Molds are composed of linear chains of cells (hyphae) that branch and intertwine to form the fungus body (mycelium). All fungal cell walls contain (1-3)-beta-D-glucan, a medically significant glucose polymer that has immunosuppressive, misogynic (i.e. causing mitosis or cell transformation) and inflammatory properties. This mold cell wall component also appears to act synergistically with bacterial endotoxins to produce airway inflammation following inhalation exposure in guinea pigs (Fogelmark et al., 1994).

Under certain metabolic conditions, many fungi produce mycotoxins, natural organic compounds that initiate a toxic response in vertebrates. While some mycotoxins have been found to be associated with hyphae, the primary mode of human exposure to mycotoxins, is inhalation of spores and mold-contaminated material.

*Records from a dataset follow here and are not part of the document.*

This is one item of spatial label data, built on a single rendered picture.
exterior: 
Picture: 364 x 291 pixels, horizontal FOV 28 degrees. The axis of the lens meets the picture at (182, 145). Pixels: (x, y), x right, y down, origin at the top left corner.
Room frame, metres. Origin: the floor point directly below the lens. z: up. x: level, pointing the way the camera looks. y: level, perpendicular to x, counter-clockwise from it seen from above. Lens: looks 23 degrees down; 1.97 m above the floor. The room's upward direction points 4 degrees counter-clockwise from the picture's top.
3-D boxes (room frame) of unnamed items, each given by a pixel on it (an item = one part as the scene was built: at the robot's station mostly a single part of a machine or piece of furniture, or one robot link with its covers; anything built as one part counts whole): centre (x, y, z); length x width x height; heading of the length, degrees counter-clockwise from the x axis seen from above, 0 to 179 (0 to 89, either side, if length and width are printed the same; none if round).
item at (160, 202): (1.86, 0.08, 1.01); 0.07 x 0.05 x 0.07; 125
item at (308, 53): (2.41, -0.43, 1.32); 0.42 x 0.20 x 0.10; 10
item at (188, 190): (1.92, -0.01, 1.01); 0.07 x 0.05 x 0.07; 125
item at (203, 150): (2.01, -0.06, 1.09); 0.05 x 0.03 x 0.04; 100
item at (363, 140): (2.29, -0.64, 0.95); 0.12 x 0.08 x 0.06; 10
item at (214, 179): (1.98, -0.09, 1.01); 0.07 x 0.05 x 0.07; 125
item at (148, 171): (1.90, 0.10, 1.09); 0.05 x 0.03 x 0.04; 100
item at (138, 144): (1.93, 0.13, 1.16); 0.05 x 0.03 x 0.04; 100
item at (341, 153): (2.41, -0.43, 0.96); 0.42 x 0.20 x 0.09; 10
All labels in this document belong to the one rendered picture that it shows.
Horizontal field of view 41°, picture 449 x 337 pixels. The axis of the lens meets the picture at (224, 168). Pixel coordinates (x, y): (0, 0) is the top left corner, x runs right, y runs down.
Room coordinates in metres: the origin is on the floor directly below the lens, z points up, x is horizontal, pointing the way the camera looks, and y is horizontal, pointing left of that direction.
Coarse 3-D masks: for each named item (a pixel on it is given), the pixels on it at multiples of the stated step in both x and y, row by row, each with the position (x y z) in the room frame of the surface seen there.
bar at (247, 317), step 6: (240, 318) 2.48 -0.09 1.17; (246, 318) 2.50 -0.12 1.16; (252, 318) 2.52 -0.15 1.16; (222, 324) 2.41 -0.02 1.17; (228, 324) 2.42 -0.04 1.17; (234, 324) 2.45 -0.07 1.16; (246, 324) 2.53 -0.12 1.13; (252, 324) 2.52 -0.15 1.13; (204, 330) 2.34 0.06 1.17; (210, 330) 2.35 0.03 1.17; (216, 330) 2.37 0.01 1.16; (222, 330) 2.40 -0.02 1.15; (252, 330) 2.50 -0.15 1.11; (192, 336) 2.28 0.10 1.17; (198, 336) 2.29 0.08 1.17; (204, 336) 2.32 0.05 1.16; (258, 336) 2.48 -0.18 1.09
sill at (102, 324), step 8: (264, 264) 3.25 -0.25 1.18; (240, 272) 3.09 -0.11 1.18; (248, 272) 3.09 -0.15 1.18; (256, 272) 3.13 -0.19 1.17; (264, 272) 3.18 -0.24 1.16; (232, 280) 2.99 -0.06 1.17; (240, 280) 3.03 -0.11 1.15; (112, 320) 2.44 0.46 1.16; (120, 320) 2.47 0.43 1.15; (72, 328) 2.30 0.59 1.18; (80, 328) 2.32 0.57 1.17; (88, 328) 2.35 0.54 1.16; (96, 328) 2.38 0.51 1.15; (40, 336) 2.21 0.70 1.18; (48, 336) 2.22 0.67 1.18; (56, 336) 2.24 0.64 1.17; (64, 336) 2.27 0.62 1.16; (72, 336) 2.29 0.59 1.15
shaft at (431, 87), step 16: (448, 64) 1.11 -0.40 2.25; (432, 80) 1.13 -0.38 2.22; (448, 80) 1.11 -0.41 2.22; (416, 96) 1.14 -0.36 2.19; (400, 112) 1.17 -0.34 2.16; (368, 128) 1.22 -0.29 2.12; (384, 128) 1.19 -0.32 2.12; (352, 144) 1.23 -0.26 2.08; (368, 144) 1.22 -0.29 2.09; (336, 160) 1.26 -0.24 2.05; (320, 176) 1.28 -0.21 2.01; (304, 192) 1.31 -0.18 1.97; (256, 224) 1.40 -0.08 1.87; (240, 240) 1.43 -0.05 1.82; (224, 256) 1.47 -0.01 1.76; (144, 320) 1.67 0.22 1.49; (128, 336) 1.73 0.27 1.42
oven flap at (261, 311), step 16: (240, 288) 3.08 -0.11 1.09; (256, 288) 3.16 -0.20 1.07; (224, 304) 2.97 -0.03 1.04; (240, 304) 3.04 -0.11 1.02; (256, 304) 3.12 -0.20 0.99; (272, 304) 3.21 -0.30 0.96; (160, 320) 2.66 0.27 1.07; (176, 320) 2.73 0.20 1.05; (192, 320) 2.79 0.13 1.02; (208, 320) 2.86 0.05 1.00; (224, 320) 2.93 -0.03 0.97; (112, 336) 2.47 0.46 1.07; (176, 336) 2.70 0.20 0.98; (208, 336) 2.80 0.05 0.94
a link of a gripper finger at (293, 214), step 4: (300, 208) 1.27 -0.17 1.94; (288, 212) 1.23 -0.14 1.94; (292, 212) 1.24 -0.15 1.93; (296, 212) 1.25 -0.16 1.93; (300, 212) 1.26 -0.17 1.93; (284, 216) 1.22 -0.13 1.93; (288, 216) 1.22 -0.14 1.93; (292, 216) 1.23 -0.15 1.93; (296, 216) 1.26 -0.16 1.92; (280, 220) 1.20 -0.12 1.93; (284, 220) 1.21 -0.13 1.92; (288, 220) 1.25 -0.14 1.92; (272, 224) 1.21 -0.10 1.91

Molds that are significant potential producers of toxins indoors are certain species of Fusarium, Penicillium, and Aspergillus. In water-damaged buildings, Stachybotrys chartarum (a.k.a. atra) and Aspergillus versicolor may also produce toxic metabolites. A large body of information is available on the human and animal health effects from ingestion of certain mycotoxins (Beasley, 1994; Sorenson, 1989; Smith and Henderson,1991), but investigators have only recently begun to explore the health implications of inhalation exposure to these substances.

Two classes of mycotoxins have been isolated from house dust samples: aflatoxins from some strains of Aspergillus flavus and trichothecenes from some species and strains of Fusarium, Cephalosporium, Stachybotrys and Trichoderma. In laboratory animals, inhalation of trichothecene mycotoxins causes severe inhibition of protein synthesis and immune-suppression (Beasley, 1994).

Several case reports have associated overgrowths of trichothecene-producing fungi with human health effects such as cold and flu-like symptoms, sore throats, headache and general malaise (Croft et al., 1986; Johanning et al., 1993; Nikulin et al., 1994). Failure to produce toxins in vitro does not mean that a mold known to be toxigenic will not produce toxins in a field situation.

Molds also produce a large number of microbial volatile organic compounds (mVOCs). These chemicals are responsible for the musty odors produced by growing molds. There is little evidence that fungal mVOCs cause specific human health effects (Batterman, 1995), but the most common VOC, ethanol, is a potent synergy of many fungal toxins.